To help get you started we have provided a template here. As a first step copy this template into the R folder of your local copy of covidregionaldata and rename it to the country or data source you are adding support for. You should also rename all the CountryTemplate uses in the template (either using camel case if in code or using title case if written as text). For the next steps see here for an example simple dataset class and here for a complex class.

Imitation is sincere flattery: copying from an existing model

covidregionaldata already provides data from several different sources and classes have been written to function with a variety of input. Someone has probably already done something similar to what you need to do, and in this case you can see what steps have been put into each method, and which methods have been left out.
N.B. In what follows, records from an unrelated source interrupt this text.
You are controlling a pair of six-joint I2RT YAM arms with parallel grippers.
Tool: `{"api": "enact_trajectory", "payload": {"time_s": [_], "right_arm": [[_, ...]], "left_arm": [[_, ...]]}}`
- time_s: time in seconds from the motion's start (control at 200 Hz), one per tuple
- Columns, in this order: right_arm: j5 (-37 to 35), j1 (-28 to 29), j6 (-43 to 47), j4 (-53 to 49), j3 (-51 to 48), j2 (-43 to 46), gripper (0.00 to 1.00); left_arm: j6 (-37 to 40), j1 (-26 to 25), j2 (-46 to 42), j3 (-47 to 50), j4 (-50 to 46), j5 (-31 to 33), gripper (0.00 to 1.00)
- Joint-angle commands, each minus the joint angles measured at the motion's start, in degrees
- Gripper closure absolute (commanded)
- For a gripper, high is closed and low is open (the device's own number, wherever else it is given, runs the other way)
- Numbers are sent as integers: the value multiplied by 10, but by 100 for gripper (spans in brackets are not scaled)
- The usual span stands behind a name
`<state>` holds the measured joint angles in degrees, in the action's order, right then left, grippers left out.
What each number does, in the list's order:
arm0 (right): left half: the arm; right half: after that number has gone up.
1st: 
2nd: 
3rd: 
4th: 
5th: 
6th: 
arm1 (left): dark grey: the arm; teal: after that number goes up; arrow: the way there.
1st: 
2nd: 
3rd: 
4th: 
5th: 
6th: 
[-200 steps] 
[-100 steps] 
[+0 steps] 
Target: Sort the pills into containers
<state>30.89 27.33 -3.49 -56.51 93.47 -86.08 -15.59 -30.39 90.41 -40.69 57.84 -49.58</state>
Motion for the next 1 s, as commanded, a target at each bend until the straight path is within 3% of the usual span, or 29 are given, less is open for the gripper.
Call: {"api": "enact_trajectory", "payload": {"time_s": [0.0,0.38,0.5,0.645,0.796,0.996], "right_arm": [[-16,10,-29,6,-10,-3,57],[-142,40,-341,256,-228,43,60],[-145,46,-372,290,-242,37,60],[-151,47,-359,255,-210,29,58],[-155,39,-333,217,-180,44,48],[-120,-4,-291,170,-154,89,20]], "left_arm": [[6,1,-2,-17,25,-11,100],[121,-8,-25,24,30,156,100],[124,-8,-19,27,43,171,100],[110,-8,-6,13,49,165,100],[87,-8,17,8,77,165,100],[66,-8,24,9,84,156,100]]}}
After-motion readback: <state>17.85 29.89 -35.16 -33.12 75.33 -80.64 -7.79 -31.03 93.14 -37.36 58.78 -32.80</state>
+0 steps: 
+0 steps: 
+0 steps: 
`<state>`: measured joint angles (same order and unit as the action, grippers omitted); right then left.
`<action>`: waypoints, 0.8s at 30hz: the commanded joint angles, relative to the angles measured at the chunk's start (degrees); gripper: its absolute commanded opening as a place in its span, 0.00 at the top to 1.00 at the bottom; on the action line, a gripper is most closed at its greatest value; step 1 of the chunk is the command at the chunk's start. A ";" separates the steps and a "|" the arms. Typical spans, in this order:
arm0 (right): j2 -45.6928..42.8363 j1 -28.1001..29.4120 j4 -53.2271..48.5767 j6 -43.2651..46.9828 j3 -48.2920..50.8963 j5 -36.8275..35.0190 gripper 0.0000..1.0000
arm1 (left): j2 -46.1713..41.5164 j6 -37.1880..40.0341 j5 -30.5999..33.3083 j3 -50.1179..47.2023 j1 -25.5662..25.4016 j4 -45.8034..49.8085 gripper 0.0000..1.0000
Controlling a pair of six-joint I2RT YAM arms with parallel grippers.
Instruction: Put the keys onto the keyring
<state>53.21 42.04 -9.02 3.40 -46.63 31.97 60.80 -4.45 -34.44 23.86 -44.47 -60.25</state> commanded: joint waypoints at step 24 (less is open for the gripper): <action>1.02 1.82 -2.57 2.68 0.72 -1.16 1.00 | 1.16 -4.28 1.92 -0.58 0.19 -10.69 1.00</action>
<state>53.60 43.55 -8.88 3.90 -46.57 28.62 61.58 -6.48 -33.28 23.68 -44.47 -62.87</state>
This approach will let you start with a framework with the parts you need already and you'll be able to see what other classes have done in each function to get an idea of what you need to do for yours.

Simple flow diagram for choosing a model to work from

  • Q1: Do you have data only for level 1?
    • Yes
      • Model based on Cuba or Canada or SouthAfrica or Italy or India [or ...]
    • No
      • Q2: Is your data available as separate sources for levels 1 and 2?
        • Model on USA, look at France
      • Q3: Is your data available is only for level 2 but then aggregated to get level 1 data?
        • Model on Lithuania or Brazil or Germany
      • Q4: Is some data available only at certain levels?
        • Model on Belgium (see also France)
      • Q5: Are you doing something different from all the others?
        • Look at UK, but this probably isn't what you want to do.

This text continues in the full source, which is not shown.